Report each line of the data that contains the string "names".

[Data entries]
◇ ◇ ◇

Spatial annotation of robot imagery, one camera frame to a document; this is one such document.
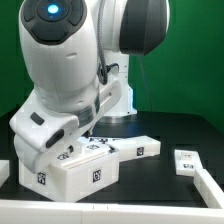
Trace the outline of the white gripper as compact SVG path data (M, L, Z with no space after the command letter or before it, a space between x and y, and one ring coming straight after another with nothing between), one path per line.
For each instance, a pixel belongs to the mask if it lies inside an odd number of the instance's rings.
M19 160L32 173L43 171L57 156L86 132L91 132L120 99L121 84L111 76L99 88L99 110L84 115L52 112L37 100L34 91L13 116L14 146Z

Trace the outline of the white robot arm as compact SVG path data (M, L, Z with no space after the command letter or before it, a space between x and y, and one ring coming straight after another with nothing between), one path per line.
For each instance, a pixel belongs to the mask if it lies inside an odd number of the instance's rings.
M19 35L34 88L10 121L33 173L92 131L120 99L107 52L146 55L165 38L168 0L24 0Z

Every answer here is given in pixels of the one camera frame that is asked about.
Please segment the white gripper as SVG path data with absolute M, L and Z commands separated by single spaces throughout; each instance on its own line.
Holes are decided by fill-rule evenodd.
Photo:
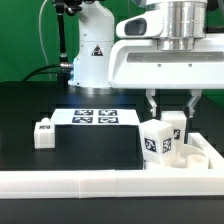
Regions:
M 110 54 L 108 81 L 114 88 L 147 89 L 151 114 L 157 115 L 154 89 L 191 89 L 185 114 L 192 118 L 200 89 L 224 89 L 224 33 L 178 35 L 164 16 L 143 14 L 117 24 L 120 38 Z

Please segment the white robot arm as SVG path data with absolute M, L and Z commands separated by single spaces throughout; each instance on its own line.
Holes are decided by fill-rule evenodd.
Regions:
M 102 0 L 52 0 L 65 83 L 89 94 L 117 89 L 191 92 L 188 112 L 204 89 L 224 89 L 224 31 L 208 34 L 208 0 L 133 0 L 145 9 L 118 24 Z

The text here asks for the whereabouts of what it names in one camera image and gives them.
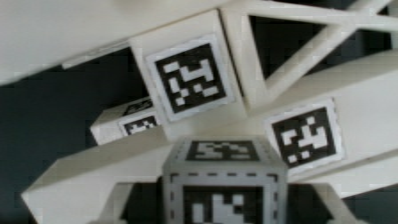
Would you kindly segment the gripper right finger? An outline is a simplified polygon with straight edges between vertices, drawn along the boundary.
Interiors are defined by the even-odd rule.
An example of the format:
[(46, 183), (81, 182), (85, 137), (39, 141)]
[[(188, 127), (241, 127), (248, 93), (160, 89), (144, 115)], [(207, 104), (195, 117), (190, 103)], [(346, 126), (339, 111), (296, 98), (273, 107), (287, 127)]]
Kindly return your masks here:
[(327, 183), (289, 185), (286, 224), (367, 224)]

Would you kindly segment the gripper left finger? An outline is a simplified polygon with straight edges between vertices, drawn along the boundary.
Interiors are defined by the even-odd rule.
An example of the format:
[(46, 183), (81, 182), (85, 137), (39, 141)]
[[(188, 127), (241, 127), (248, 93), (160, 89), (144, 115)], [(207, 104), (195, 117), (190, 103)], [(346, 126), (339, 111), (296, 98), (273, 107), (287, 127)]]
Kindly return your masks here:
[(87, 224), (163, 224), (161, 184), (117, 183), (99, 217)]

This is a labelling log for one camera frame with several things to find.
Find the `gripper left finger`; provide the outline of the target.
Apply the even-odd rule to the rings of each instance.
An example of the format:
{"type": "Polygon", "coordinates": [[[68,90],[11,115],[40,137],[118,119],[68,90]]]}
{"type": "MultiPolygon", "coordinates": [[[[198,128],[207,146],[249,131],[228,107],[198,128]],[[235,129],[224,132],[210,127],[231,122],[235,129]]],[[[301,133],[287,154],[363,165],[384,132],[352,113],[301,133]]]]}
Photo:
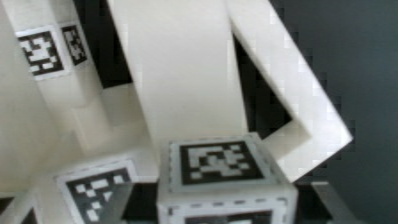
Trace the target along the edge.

◇ ◇ ◇

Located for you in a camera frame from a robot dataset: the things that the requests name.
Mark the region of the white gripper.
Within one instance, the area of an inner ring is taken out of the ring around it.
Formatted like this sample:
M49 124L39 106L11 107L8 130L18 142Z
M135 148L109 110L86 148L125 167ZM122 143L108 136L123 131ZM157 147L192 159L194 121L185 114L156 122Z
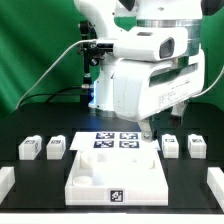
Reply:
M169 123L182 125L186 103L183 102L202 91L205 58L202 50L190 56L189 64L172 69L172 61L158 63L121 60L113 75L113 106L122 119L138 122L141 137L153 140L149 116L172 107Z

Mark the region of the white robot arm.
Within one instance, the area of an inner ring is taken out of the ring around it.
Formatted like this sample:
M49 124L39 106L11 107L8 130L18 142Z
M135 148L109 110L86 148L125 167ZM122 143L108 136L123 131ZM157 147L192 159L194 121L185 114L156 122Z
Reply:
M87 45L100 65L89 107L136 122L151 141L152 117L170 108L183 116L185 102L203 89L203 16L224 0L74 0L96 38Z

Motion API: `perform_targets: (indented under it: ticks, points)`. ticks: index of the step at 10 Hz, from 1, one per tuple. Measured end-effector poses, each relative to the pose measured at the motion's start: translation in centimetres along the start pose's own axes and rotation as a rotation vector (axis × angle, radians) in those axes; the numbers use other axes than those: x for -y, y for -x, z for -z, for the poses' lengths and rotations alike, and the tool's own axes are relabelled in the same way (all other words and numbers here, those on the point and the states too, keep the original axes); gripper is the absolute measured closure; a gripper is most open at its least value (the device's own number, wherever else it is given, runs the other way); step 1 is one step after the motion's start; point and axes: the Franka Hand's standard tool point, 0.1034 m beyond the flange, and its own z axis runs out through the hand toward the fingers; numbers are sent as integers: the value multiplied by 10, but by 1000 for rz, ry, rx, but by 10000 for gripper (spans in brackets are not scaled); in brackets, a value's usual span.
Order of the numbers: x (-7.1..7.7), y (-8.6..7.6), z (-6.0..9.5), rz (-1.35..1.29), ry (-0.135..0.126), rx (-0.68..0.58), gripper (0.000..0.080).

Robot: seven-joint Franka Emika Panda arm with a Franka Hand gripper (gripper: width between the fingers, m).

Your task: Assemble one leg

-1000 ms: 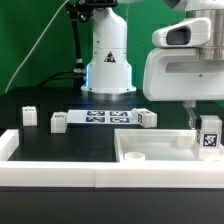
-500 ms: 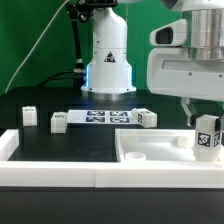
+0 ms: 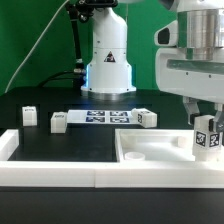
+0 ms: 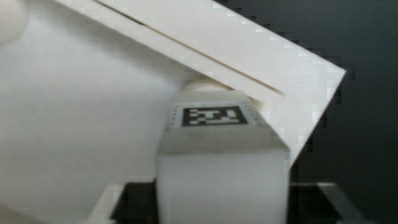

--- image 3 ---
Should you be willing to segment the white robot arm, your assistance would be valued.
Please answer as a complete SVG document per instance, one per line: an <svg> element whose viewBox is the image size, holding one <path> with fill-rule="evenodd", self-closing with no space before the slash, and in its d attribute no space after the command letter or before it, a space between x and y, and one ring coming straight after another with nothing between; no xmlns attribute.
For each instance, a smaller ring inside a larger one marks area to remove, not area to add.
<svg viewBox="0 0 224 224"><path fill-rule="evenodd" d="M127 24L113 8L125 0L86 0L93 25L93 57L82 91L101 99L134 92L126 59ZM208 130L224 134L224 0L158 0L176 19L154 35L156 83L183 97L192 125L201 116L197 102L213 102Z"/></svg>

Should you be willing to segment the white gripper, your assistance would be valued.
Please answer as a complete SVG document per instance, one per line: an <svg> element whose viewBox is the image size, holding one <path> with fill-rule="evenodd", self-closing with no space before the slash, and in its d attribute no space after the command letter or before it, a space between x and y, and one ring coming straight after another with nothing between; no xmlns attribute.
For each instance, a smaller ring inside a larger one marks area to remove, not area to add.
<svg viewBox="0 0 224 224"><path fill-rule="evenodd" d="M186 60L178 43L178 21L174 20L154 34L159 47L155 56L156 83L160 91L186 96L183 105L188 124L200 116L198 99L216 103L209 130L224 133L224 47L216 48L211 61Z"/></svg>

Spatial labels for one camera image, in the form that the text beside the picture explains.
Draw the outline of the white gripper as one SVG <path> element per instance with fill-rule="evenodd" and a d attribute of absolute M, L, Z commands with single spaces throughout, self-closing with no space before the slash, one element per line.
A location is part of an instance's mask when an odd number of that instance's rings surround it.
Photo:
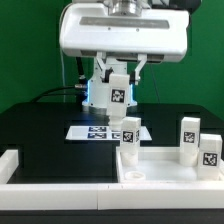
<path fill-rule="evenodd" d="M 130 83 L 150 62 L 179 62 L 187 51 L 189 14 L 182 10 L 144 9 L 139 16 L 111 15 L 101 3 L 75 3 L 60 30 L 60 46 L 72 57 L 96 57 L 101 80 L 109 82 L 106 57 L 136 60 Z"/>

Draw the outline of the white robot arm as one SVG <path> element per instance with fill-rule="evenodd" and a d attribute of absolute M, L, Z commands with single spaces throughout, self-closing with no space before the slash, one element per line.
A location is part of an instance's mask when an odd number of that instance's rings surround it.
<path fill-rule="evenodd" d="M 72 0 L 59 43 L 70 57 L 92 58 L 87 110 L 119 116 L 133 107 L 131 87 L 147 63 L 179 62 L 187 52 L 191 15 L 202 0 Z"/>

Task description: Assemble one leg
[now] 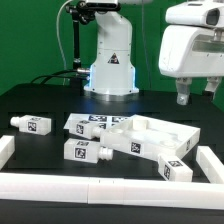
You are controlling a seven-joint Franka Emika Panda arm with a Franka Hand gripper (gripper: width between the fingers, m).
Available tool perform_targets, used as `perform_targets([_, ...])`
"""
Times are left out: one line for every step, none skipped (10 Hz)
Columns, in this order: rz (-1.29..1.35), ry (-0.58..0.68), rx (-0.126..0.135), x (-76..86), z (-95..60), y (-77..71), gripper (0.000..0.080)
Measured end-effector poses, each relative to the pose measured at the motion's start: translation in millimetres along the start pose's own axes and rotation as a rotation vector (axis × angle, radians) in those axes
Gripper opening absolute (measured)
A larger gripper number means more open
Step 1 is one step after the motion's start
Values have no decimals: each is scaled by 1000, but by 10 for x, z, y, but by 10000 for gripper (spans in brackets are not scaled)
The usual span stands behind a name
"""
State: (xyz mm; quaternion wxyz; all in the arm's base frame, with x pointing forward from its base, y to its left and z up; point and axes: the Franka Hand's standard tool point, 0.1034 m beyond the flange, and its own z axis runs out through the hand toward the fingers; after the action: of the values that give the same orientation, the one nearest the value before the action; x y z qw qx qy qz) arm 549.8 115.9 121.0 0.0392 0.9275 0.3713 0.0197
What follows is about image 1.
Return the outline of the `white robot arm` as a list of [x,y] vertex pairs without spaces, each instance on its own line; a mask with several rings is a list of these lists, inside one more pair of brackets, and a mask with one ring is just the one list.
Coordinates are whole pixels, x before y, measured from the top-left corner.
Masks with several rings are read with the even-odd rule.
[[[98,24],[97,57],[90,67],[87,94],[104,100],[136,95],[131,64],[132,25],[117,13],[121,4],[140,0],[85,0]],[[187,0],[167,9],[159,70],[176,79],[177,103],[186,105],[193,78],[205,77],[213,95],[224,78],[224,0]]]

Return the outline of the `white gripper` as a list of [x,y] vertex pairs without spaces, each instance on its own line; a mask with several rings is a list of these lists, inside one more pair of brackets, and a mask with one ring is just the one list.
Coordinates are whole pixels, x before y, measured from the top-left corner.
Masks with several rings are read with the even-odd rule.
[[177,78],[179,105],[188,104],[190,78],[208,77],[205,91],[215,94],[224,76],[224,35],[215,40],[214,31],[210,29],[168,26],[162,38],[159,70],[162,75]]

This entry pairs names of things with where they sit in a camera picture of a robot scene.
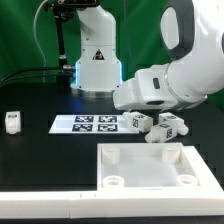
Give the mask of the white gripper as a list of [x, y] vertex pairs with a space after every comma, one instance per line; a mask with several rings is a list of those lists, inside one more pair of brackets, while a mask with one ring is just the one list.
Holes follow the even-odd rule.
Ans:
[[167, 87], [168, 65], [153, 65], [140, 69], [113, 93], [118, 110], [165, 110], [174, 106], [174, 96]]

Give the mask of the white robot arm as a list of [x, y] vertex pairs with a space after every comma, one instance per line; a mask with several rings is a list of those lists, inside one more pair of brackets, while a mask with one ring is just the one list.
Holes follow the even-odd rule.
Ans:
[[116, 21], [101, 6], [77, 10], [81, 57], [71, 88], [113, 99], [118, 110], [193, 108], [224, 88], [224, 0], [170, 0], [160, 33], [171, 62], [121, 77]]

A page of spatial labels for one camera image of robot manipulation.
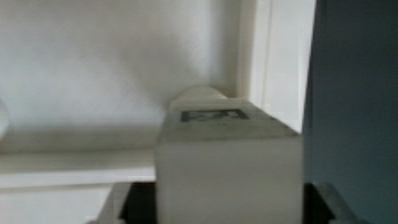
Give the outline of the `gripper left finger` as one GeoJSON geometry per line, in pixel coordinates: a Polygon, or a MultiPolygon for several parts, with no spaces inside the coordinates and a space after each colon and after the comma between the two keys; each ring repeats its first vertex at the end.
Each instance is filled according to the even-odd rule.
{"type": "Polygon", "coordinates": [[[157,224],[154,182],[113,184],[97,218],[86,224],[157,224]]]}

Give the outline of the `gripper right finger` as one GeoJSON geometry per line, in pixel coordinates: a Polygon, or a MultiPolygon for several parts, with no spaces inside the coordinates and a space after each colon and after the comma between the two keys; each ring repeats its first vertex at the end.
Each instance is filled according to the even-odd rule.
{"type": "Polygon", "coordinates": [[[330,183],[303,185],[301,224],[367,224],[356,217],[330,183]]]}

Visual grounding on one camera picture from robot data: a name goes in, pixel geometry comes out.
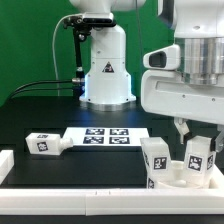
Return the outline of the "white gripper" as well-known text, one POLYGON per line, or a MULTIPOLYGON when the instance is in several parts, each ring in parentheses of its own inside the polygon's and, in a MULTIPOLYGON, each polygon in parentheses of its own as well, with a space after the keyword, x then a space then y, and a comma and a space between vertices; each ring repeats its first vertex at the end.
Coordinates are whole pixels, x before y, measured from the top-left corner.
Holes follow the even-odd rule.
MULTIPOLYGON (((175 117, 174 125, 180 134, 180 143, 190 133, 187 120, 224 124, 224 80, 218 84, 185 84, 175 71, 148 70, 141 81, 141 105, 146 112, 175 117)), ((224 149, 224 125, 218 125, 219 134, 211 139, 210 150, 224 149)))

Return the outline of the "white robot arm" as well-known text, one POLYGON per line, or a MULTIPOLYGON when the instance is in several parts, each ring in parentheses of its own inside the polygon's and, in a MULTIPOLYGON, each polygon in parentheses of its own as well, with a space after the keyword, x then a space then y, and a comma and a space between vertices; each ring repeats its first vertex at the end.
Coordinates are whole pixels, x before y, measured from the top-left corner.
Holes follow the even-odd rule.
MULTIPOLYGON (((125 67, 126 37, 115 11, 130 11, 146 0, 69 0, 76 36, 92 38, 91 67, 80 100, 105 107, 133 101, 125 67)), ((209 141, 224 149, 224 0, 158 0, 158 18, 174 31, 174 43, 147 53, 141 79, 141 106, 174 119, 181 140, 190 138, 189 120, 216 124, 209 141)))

◇ ◇ ◇

§ **Solution**:
The text here asks for the whereabouts of what it names in one camera image and gives them.
This entry pairs names of things with where they sit in a camera picture of a robot scene.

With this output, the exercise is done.